Many of the finest educators in the DOE teach in so-called "failing" schools like those in the building that was once called "Thug School," wherein these dedicated educators slowly "turn" students who have been shafted by a racist educational system "around." Some of the best teachers in the DOE teach in some of the so-called "worst" schools.

For two decades, John Jay students -- all too aware that Park Slope residents deem their schools unfit for their own children -- have been scorned by local merchants and residents, and made to feel unwelcome on the avenue on which their school is located.

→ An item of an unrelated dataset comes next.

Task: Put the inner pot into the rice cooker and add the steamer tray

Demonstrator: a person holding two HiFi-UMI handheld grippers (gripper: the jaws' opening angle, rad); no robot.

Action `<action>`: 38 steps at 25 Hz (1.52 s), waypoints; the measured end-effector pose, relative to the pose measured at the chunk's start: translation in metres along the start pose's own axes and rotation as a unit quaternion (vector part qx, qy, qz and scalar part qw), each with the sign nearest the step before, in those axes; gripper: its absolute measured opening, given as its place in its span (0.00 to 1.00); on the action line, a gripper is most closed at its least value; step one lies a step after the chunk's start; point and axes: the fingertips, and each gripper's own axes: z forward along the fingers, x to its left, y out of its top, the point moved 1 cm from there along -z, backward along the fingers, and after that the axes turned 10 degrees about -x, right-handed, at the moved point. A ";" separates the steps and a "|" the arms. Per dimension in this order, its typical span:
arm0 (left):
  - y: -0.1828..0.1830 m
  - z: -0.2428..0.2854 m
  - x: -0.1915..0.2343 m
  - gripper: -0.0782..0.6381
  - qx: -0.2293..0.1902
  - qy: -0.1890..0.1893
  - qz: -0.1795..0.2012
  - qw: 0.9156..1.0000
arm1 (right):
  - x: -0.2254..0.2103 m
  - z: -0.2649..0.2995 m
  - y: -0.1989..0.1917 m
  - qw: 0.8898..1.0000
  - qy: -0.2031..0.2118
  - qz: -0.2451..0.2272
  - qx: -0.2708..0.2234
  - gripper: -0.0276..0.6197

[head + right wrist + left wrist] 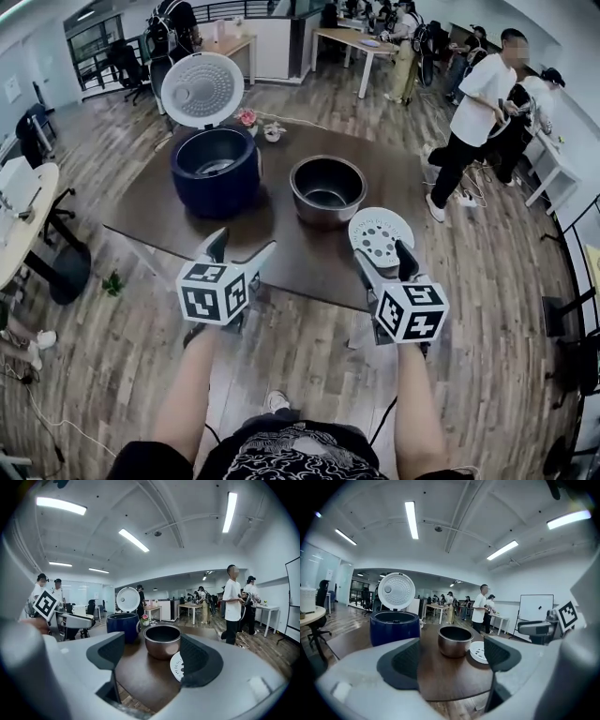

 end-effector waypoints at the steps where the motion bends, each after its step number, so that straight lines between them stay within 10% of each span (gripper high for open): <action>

The co-location of Millennium Brooklyn in John Jay is insult heaped onto years of cumulative injury. Like many in the John Jay schools and surrounding communities, I view the proposal (designed in secrecy) to thrust a whiter, brighter school into the black and brown school a violation. Prejudice should never be business as usual and is never more pernicious than when it imperils the education of children.

The recent response of the John Jay community alone, in the aftermath of the announcement of the new school (made two months prior to the PEP vote) offered reason enough for the DOE to rethink the plan for Millennium Brooklyn.

Jill Bloomberg, principal of Research, wrote eloquently in her school's Spirit Gazette about how damaging inequality in education funding can be.

At the public hearings on grade "truncation" (closing a school one grade at a time), the principal of Journalism offered a brief outline of her reasons for saying "uncle." She spoke of a crippling deficit and a corrupt system, and the beaten-down educator freely admitted a readiness to walk away from negotiations, such as they were, with something -- anything she could get for her students: operational toilets, the elimination of metal detectors, asbestos abatement. The principal had been made an offer she couldn't refuse.

The students, teachers, and community members protesting outside and within John Jay Building on the evening of January 11 (the first hearing to discuss the proposal to "co-locate" Brooklyn Millennium in John Jay) offered our new Schools Chancellor and the PEP an opportunity to think again -- but they passed. Their allegedly pro forma vote was a victory for "separate but equal."

The timing reveals much. On November 18, the current principal of MS 447 in Brooklyn was forced (when the information leaked out) to notify parents at her school of her intention to depart her small middle school in order to run a new high school slated to open in the John Jay in September, 2011. She made this announcement two months -- almost to the day -- before the PEP voted to open the new school in John Jay.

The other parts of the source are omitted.